TRY IT: Please report how many lines in the records below contain the word "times", and give nothing else.

※

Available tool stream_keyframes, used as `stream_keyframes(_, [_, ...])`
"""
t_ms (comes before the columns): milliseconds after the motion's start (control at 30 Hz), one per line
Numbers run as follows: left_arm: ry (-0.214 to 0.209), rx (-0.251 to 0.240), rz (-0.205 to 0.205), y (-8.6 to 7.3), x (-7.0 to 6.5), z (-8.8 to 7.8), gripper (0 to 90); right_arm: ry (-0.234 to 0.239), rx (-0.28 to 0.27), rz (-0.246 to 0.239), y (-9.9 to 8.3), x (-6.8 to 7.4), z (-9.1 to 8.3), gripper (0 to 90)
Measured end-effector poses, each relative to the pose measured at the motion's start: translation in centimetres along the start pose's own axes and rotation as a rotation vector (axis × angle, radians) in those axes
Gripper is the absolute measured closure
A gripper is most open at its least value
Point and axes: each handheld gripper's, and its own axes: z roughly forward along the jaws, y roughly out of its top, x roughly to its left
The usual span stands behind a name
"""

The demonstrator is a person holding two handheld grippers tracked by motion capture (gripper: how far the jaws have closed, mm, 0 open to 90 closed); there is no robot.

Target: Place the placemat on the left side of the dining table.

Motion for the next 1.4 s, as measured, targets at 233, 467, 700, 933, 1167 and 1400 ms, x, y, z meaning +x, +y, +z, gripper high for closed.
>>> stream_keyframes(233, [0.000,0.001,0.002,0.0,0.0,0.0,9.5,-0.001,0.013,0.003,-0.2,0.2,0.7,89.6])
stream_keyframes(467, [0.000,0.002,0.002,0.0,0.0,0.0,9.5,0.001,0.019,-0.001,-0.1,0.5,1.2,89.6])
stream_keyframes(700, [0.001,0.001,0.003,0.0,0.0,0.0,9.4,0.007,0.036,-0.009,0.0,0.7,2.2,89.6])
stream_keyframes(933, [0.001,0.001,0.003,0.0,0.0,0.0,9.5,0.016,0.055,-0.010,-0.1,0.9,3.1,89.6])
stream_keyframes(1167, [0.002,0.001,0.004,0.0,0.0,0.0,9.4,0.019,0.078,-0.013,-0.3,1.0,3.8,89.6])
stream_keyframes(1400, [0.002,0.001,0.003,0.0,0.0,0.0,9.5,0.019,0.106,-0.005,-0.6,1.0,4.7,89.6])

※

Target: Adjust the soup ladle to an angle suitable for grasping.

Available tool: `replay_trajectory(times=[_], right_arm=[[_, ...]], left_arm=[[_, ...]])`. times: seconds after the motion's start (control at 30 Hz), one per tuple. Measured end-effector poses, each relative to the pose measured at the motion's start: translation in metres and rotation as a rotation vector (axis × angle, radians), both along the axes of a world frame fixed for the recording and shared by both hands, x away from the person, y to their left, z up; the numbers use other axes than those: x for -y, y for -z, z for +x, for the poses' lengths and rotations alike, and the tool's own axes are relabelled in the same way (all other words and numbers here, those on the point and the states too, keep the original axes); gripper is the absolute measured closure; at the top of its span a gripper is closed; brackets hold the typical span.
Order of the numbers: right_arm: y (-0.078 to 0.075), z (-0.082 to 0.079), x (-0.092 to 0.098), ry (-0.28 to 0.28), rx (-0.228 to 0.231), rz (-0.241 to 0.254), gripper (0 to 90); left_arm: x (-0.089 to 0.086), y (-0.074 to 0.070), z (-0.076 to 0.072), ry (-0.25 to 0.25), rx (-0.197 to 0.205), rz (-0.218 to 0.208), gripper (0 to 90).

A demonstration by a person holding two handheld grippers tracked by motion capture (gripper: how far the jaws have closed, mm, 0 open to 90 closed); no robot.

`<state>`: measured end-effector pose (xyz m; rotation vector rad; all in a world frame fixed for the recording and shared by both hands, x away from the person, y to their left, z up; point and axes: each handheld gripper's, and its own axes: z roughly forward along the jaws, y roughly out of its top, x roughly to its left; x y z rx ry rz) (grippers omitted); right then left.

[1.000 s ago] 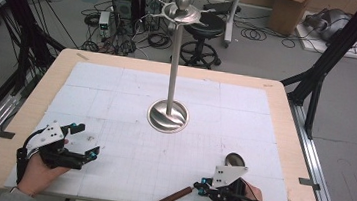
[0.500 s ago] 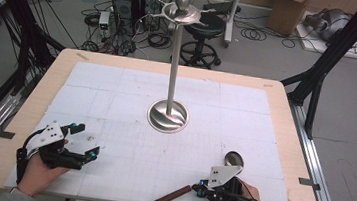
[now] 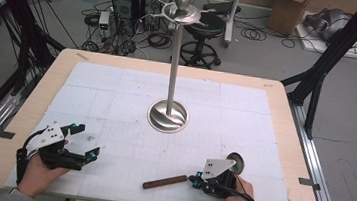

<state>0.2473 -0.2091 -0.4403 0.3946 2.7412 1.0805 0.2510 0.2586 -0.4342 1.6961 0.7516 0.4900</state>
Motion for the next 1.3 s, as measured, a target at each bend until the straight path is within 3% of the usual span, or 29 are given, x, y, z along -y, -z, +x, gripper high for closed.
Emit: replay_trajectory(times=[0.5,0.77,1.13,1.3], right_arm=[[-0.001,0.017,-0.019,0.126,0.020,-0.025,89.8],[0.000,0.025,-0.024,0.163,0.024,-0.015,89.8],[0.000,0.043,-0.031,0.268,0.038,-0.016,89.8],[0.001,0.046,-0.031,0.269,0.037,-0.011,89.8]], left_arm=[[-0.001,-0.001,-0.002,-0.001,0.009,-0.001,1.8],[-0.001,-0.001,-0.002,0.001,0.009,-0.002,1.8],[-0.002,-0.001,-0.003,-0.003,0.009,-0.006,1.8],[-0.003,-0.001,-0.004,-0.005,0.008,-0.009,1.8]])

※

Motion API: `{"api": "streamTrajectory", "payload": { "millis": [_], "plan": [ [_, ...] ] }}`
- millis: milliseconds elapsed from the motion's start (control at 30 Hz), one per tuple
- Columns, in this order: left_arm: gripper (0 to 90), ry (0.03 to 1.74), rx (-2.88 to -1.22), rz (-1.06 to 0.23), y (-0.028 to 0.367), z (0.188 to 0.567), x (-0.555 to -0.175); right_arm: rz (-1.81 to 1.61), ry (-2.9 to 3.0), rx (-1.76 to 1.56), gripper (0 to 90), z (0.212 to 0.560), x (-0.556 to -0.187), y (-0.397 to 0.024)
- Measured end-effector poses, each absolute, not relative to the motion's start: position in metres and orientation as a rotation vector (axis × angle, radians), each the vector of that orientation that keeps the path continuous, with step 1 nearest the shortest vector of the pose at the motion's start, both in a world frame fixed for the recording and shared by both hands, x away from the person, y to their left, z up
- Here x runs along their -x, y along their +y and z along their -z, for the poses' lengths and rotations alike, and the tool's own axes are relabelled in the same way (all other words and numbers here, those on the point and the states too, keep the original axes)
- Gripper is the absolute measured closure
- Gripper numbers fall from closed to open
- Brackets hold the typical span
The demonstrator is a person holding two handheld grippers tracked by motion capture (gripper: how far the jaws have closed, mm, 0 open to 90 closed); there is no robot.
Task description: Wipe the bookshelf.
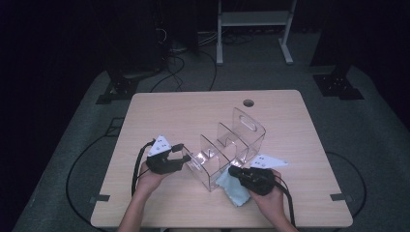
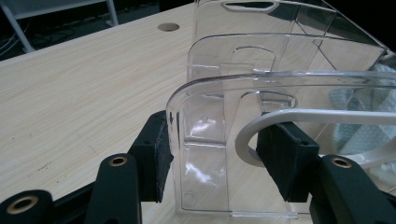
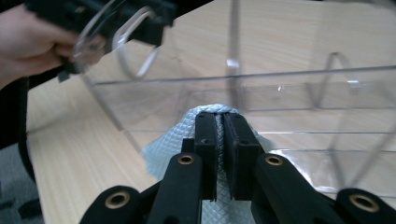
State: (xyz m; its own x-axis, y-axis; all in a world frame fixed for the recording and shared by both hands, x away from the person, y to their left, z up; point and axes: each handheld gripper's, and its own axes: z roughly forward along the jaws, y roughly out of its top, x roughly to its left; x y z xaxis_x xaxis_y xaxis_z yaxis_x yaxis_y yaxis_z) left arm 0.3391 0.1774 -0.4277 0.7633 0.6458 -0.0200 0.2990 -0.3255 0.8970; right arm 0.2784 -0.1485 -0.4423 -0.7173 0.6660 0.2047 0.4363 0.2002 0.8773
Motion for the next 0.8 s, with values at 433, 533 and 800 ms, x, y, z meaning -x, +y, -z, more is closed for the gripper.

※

OUTPUT FOR THIS EXERCISE: 2